During this time, while the processor is doing expensive operations in another thread, the user will call the update method of the model or processor object as frequent as the loop runs.

If the processor is being registered into the model, processor’s update method will be called when model’s update method is called.

You can register as many processors as you want as long as your system is great enough to do a lot of parallel processing.

Processor Initialize in Action

We have a base InfProcessor class where InfEmbedderProcessor derives from. In the near future, all inference types such as S2T, T2I will be implemented through that.

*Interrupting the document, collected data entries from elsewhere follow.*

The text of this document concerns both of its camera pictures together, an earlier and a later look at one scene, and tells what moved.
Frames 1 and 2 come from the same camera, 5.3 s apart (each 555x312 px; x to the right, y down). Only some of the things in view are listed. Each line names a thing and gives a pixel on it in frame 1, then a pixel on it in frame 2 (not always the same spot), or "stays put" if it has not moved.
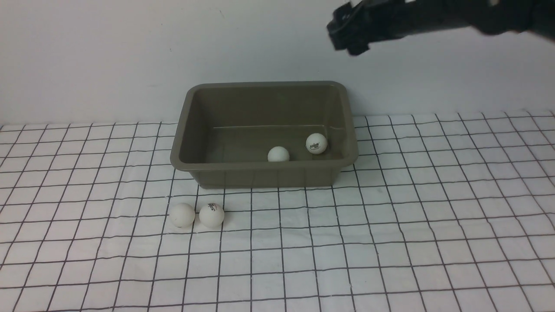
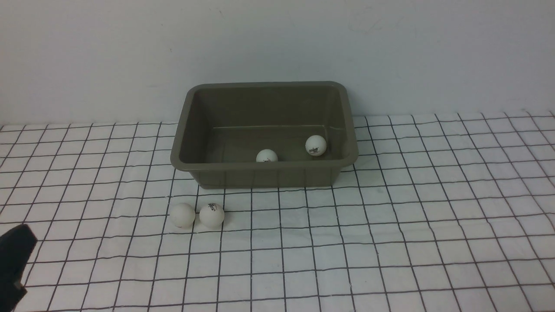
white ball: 182,215 stays put
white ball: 316,143 stays put
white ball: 278,154 to 265,154
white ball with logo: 211,215 stays put

In our main.cpp, we will include the class header #include <mbase/inference/inf_embedder.h> and derive our class named as ProcessorObject:

main.cpp
#include <mbase/inference/inf_device_desc.h>
#include <mbase/inference/inf_t2t_model.h>
#include <mbase/inference/inf_embedder.h>
#include <iostream>
#include <mbase/vector.h>

bool gIsRunning = true;

class ProcessorObject;
class ModelObject;

class ProcessorObject : public mbase::InfEmbedderProcessor {
public:
    void on_initialize_fail(last_fail_code out_code) override
    {
        std::cout << "Processor initialization failed." << std::endl;
        gIsRunning = false;
    }

    void on_initialize() override
    {
        std::cout << "Processor is initialized." << std::endl;
    }

    void on_destroy() override
    {

    }
private:
};

Then we will register our processor into the model when the model is initialized by the program.

First, we will set ProcessorObject as a member of the ModelObject class as follows:

main.cpp
class ModelObject : public mbase::InfModelTextToText {
public:
    void on_initialize_fail(init_fail_code out_fail_code) override
    {
        std::cout << "Model initialization failed." << std::endl;
        gIsRunning = false;
    }

    void on_initialize() override
    {
        std::cout << "Model is initialized." << std::endl;
    }
    void on_destroy() override{}
private:
    ProcessorObject processorObject; // Hi!!
};

Tip

Even if it is not necessary for processorObject to be a member of ModelObject to be registered, we are implementing this way for easier management.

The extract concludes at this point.